The much-hyped release of Amazon's new line of (Android-based) Kindle devices could be the model for a new way to market and successfully sell Linux on the desktop.
This thought popped into my head last evening, as I was reviewing the events of the week past and lamenting a bit the fact that I had not given the release of openSUSE 12.2 any attention in this column.
It's not that I don't like openSUSE--on the contrary, I use 12.1 myself and am happily going to update to the new operating system as soon as I have the time. The problem was this: for all of the cool new features in the new release of openSUSE 12.2, I just didn't want to do "hey, here's what's new" article that would be outdated in a week or two whenever another distro was released with all new bells and whistles.
How to get excited about the progress on the desktop? Because it's not just Linux, I don't get terribly thrilled about updates to Windows or OS X, either. What interests me is what people do with technology.
So when I read how home DIYers are using Ardiuno open source hardware components to build homemade radiation sensors, Android devices may be used in micro-satellites, or open source software is being used to survey massive amounts of data faster than ever before, I get pretty excited.
It's not the technology that's the cool part… it's the cool things that people do with the technology.
In yesterday's press event, Amazon CEO Jeff Bezos said something that actually crystalized the thought for me.
"People don't want gadgets anymore, they want services," Bezos told the audience. Bezos was referring, by the way, to all the other Android-based tablets out on the market that aren't getting a lot of sales traction right now.
This would explain much about the path of Linux: it's widely adopted because people use it as a basis to do really innovative things with it. But the Linux desktop? Not so much. Again, this is not to take away from any of the hard work put in by the desktop developers. If you want a general purpose environment, that's been done by Microsoft and Apple already, and it's already on the computer you bought.
People who switch to desktop Linux either care more about software freedom or have more discriminating criteria on how they want their desktop to work.
If there were a goal or a specific implementation of the Linux desktop, would that generate more interest and adoption? I have a strong feeling it might, but not much evidence, anecdotal or otherwise.
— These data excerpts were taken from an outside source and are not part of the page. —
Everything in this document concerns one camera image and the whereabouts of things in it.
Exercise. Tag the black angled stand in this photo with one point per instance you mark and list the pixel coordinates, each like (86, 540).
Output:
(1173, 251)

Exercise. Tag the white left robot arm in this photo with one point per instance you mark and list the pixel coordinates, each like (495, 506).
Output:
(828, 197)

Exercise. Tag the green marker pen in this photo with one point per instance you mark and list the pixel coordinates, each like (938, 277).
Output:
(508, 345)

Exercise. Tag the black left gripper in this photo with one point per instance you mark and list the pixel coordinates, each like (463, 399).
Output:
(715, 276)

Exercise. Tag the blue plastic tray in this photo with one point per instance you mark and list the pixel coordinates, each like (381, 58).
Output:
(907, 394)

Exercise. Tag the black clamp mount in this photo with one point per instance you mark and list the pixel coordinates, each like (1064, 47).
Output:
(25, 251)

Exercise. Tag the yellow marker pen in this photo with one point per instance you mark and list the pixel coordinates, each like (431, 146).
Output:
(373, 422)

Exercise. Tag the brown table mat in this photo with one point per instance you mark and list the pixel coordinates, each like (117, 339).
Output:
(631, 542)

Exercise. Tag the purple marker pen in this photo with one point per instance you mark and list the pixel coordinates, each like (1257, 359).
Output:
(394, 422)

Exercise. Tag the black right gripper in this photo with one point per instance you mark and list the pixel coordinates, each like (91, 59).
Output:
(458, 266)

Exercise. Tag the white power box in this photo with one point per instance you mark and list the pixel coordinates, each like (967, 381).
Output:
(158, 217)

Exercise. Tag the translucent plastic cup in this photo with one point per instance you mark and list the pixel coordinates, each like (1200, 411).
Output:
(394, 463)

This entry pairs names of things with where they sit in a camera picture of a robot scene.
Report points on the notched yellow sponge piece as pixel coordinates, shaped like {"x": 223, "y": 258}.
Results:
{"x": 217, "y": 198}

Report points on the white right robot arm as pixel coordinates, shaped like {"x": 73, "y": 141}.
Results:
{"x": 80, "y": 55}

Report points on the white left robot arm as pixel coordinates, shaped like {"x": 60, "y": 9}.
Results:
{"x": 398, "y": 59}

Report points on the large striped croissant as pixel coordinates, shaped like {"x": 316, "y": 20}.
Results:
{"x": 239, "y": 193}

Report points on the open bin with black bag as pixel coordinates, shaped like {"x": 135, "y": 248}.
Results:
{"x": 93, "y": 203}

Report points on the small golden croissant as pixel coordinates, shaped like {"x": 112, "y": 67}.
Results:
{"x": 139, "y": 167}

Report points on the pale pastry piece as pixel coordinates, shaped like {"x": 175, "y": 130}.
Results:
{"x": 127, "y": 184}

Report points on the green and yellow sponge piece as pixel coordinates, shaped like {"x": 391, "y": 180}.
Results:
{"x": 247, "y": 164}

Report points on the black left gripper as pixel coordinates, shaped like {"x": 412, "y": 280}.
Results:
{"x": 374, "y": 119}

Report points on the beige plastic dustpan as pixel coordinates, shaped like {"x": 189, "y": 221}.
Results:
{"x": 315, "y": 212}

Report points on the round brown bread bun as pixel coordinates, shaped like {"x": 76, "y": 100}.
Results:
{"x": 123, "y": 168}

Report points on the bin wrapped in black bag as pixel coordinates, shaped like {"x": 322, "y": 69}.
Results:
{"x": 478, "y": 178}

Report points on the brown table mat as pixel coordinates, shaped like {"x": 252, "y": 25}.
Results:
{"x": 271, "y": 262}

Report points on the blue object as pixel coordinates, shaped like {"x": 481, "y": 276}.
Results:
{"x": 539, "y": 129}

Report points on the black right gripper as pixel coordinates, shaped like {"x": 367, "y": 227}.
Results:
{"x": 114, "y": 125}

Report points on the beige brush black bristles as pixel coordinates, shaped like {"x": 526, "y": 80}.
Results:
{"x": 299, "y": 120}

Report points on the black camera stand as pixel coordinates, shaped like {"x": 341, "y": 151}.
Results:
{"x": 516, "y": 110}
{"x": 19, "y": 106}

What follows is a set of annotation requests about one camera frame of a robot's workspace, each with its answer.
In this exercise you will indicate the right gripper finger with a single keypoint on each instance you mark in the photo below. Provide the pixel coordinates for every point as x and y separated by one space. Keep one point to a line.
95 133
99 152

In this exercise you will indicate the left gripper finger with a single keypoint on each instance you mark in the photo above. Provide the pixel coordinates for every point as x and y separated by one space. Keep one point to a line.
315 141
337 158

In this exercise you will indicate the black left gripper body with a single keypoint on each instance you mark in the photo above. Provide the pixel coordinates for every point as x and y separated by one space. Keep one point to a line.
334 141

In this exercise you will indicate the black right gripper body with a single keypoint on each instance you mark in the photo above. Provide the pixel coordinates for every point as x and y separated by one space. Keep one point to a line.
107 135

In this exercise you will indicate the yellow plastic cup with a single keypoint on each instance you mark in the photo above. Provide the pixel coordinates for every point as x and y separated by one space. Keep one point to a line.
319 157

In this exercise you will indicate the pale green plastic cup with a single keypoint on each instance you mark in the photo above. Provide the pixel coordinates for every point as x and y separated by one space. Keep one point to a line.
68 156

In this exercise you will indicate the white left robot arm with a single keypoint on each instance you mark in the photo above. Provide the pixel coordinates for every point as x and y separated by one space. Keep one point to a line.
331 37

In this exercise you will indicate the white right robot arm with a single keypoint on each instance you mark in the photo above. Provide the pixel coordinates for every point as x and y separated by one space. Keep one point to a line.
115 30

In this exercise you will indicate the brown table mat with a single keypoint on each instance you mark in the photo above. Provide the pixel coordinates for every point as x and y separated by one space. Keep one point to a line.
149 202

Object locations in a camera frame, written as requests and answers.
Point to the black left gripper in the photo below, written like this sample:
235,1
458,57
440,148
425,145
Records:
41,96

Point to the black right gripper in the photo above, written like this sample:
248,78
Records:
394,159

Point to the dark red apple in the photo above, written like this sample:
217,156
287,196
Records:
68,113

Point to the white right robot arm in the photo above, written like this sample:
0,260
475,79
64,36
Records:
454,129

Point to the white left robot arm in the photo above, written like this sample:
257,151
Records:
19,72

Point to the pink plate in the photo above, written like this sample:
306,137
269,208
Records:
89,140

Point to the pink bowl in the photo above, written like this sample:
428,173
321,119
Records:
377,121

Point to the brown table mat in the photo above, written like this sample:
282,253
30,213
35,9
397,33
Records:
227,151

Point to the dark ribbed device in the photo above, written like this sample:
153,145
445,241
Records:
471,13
The Chromebook and Chromebox are close to what I am thinking of: Linux-based all-in-one platforms that use the browser to tie into the Internet and Google's cloud-based services. Simple, direct, and specific implementations. Maybe too close to the notion of a general-purpose desktop to take off (or not close enough, since Google's productivity apps are on par with LibreOffice/OpenOffice), but it's definitely close to what I'm envisioning.
I would also be interested in seeing sector-oriented platforms. Why not build a decent laptop tailored just for teachers? Put all the software in they would need, and point them to an app store where they can easily find and install more applications. Or a system for small business owners?
The ultimate flexibility of Linux and the low cost of the software would make such platforms easy to configure and less expensive to sell. Even if the initial devices weren't much cheaper than a Windows alternative, you could still make the case for all that pre-loaded software that would cost a Windows user a lot more to buy and install later.
If users are more interested in the services that a device can perform, than this is an avenue worth exploring for Linux on the desktop.